I’m often scouring the internet, reading writing books, opening the newspaper, the dictionary, the phonebook, looking for good prompts that will stir my creative juices, allowing me to produce something daily. I’m not saying that what I produce is always praiseworthy. Often times it’s the opposite: cringeworthy. But it’s something.
And if you don’t write something, well, then you’ll never get to that sweet spot where you feel the words coming from somewhere deep inside yourself, a place you didn’t realize existed, with a voice you didn’t realize you had. But it takes mining the imagination exhaustively to uncover that euphoric gem, that paragraph or sentence or phrase that hastens your pulse, produces goose bumps, makes you say, “Hey, I’m not so bad.” In other words, you break a lot of eggs making a good omelet.
Anne Lamott writes in her fantastic book Bird by Bird: Some Instructions on Writing and Life:
“For me and most of the other writers I know, writing is not rapturous. In fact, the only way I can get anything written at all is to write really, really shitty first drafts.
Just get it all down on paper, because there may be something great in those six crazy pages that you would never have gotten to by more rational, grown-up means. There may be something in the very last line of the very last paragraph on page six that you just love, that is so beautiful or wild that you now know what you’re supposed to be writing about, more or less, or in what direction you might go—but there was no way to get to this without first getting through the first five and a half pages.”*
So I’m creating (and stealing) some random writing prompts that have helped me to write daily. Submit your entry to me at firstname.lastname@example.org within a few days, and I’ll post it under the writing prompt tab with links as you designate. (I’m sure I’ll figure out how to do this . . .)

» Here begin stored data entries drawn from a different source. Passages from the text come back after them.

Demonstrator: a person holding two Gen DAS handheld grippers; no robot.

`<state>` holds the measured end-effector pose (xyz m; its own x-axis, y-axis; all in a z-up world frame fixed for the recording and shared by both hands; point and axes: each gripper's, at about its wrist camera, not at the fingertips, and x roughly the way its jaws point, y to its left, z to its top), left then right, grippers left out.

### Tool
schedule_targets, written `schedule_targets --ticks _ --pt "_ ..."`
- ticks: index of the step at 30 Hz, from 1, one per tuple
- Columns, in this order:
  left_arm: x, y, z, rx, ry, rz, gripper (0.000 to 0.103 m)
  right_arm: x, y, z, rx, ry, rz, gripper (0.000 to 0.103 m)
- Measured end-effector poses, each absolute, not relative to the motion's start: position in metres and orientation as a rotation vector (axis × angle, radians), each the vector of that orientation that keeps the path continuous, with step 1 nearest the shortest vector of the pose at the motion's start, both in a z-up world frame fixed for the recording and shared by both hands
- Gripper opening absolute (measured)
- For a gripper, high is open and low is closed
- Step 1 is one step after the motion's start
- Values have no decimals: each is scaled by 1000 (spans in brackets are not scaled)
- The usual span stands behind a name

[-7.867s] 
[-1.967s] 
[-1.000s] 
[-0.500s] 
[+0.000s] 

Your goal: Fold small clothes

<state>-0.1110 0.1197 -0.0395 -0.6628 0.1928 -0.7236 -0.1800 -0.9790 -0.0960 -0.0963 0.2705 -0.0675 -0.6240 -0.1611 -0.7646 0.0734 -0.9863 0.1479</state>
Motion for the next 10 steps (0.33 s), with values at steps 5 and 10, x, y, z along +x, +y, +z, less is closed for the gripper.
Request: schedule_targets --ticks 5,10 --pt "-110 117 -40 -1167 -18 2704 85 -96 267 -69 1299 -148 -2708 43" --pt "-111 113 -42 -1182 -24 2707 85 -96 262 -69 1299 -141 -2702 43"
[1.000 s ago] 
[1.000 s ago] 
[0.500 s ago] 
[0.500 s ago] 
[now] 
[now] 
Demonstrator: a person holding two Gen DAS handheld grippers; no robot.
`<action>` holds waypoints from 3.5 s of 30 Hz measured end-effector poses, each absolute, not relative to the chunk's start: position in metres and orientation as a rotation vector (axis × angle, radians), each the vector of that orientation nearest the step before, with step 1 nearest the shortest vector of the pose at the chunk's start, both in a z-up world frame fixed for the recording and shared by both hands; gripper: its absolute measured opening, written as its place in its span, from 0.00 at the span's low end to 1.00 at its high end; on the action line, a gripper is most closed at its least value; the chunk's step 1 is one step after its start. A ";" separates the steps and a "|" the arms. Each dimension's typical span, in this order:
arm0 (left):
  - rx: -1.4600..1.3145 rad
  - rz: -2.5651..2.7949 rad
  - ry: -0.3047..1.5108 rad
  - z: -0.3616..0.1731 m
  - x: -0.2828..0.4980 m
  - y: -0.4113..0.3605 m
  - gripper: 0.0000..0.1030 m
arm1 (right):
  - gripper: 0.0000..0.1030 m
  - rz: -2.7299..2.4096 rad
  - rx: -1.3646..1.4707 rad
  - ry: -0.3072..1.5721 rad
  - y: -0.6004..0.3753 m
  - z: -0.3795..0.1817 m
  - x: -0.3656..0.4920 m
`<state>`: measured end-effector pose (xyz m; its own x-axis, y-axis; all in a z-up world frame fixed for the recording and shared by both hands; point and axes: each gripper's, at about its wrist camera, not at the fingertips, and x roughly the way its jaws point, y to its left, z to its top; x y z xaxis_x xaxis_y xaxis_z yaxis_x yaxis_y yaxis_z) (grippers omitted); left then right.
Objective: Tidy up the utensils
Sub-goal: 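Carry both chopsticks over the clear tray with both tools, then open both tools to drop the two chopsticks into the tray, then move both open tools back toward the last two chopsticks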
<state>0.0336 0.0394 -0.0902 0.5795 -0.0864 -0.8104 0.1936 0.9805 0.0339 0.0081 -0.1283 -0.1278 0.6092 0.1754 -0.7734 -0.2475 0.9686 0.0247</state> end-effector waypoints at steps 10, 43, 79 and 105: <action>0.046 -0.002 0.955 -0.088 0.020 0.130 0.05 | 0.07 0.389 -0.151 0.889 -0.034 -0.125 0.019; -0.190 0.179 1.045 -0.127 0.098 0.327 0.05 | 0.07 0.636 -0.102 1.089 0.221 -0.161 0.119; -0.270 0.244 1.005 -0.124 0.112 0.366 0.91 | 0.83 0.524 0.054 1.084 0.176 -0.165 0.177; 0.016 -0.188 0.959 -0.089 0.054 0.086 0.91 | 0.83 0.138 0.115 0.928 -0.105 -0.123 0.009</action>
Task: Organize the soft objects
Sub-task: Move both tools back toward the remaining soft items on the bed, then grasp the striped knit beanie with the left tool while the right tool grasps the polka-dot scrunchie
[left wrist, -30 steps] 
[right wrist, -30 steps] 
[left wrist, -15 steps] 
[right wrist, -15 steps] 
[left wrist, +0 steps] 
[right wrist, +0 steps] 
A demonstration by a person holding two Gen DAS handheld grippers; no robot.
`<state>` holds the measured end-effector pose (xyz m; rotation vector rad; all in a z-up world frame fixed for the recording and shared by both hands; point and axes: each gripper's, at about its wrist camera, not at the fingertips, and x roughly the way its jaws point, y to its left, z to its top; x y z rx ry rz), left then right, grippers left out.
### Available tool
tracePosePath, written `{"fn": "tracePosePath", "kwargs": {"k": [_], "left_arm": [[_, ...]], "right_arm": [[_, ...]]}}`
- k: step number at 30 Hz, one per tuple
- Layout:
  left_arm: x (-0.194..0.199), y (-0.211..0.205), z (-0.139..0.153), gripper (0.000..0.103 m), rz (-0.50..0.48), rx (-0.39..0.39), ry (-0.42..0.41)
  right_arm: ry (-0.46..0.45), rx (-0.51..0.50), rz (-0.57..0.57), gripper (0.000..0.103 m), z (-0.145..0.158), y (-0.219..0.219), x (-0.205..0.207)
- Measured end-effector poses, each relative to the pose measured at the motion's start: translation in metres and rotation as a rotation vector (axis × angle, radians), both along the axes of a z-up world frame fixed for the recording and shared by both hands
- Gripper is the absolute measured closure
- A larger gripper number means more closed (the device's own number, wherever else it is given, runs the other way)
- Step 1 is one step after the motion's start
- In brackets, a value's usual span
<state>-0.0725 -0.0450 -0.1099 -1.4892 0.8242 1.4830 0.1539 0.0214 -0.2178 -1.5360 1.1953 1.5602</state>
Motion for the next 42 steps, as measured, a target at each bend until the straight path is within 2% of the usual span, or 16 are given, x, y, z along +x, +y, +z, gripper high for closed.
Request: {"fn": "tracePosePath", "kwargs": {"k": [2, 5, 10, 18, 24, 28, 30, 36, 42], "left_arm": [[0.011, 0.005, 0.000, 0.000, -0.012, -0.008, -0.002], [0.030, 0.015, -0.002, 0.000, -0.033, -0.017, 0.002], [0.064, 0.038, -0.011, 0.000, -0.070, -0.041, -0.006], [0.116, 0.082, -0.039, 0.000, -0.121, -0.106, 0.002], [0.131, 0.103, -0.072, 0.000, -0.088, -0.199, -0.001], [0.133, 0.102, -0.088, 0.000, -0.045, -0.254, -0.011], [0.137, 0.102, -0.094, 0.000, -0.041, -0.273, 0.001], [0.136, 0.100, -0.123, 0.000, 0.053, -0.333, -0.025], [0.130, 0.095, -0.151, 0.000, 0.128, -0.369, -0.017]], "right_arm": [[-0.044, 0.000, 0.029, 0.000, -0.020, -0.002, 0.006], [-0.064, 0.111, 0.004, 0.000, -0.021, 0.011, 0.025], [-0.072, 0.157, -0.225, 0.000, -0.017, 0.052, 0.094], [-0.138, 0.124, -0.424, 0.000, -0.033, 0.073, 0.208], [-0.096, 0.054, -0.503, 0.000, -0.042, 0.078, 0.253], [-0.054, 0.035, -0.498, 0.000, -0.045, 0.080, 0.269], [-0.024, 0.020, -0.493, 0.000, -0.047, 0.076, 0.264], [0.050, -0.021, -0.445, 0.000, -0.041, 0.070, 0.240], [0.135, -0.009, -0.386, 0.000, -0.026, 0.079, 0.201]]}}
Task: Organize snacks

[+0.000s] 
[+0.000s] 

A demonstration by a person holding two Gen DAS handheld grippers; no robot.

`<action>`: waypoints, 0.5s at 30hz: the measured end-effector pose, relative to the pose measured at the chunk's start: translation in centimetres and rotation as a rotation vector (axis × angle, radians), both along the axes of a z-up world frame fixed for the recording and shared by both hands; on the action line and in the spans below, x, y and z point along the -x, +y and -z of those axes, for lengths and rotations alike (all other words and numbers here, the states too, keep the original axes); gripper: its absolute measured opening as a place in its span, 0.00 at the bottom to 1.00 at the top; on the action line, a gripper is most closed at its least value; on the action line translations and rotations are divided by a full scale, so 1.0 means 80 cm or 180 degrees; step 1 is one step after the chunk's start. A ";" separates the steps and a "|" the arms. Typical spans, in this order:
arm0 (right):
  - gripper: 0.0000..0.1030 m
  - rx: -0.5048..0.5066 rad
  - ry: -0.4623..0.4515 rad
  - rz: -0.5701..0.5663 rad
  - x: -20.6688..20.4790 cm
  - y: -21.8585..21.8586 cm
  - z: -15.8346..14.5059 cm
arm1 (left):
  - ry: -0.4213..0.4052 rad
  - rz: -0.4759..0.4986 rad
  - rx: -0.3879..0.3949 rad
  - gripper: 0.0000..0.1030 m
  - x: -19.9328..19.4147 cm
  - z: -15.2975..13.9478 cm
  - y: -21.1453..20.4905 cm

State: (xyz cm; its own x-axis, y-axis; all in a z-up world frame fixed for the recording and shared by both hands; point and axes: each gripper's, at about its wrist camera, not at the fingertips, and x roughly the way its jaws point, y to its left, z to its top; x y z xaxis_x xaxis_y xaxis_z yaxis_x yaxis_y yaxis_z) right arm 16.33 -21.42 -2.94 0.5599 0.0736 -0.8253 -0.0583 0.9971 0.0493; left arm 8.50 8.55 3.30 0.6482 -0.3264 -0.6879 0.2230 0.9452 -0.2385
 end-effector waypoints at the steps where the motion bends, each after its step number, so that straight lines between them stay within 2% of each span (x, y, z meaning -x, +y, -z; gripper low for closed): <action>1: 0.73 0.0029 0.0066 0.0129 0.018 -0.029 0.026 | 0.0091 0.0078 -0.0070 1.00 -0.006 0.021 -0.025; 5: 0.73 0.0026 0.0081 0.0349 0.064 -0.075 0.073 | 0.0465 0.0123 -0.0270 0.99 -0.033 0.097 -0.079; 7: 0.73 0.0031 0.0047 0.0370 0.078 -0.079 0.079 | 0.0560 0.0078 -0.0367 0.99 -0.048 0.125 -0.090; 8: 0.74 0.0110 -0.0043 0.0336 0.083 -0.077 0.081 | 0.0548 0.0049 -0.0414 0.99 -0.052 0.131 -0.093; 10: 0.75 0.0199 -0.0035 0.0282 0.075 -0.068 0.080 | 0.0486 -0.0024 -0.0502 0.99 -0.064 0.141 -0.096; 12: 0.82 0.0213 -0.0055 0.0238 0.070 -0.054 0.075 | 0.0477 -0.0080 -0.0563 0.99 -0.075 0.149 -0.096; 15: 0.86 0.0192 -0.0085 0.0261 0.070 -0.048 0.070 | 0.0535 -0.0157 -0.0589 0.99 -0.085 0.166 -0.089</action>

TODAY’S PROMPT: Focuses on setting. Take me some place I might not want to go: the dentist, the DMV, the principal’s office, Great Aunt Betsy’s parlor, a horror movie . . . any place you want. (PG, please. My children read this.) Put me there, and make me squirm.
Within a day or two, I’ll post my own response. Feel free to write fiction, nonfiction, poetry–whatever your pleasure. Submit a photograph or an illustration. Just create. Just write.
*Excerpt from: Lamott, Anne (2007-12-18). Bird by Bird: Some Instructions on Writing and Life (pp. 22-23). Knopf Doubleday Publishing Group. Kindle Edition.